The federal physician self-referral law, commonly referred to as the Stark Law, prohibits physicians from referring Medicare or Medicaid enrollees to an entity for the provision of designated health services (“DHS”) if the physician or his immediate family member has a financial relationship with the entity. 42 USC § 1395nn(1)(A). It also prohibits that entity from making a claim to Medicare or Medicaid for a referral from a physician with an ownership interest. 42 USC § 1395nn(1)(B).

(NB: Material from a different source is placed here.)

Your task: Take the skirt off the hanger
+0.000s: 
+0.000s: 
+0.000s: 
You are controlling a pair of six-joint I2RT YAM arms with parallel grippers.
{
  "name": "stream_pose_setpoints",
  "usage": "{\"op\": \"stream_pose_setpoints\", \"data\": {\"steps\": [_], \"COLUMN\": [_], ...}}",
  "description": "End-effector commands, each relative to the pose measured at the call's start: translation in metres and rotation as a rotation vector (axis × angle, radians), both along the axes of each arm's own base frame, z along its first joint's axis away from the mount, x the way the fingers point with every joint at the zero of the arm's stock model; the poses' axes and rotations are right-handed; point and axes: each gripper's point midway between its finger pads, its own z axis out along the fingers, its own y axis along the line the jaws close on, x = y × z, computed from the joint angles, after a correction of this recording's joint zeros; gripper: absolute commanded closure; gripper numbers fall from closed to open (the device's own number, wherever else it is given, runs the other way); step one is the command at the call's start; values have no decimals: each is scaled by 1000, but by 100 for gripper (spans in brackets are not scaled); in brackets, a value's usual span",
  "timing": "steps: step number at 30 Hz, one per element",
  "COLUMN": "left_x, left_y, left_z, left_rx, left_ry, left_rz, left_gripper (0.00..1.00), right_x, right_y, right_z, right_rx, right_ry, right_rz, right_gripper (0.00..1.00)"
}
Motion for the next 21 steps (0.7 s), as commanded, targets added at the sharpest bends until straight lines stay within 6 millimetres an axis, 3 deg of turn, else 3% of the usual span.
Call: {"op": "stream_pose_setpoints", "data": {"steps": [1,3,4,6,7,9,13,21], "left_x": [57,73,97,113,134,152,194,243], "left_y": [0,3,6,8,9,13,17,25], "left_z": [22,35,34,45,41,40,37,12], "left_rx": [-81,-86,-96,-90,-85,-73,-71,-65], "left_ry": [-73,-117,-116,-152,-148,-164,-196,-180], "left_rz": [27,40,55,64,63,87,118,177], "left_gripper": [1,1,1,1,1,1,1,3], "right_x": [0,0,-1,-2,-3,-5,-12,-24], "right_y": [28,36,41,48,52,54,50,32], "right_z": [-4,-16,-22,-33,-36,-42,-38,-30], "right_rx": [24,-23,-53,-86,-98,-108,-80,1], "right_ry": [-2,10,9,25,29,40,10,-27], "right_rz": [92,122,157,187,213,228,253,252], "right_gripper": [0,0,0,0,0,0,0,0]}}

The United States Department of Health and Human Services (“HHS”) is authorized to waive certain Medicare requirements during an emergency period and in the emergency area under Section 1135 of the Social Security Act (“SSA”). 42 USC § 1320b-5(a). With the COVID-19 outbreak, HHS has exercised this authority by issuing blanket waivers of sanctions under the Stark Law for certain financial relationships and referrals. The waivers were issued on March 30, 2020 and are retroactive to March 1, 2020. The waivers are nationwide and apply across Medicare, Medicaid and CHIP programs. While not explicitly stated, the waiver appears to apply to both direct and indirect compensation arrangements. They are, however, limited in scope only to financial relationships and referrals solely related to COVID-19 Purposes. The waiver defines “COVID-19 Purposes” as:
- Diagnosis or medically necessary treatment of COVID-19 for any patient or individual, whether or not the patient or individual is diagnosed with a confirmed case of COVID19;
- Securing the services of physicians and other health care practitioners and professionals to furnish medically necessary patient care services, including services not related to the diagnosis and treatment of COVID-19, in response to the COVID-19 outbreak in the United States;
- Ensuring the ability of health care providers to address patient and community needs due to the COVID-19 outbreak in the United States;
- Expanding the capacity of health care providers to address patient and community needs due to the COVID-19 outbreak in the United States;
- Shifting the diagnosis and care of patients to appropriate alternative settings due to the COVID-19 outbreak in the United States; or
- Addressing medical practice or business interruption due to the COVID-19 outbreak in the United States in order to maintain the availability of medical care and related services for patients and the community.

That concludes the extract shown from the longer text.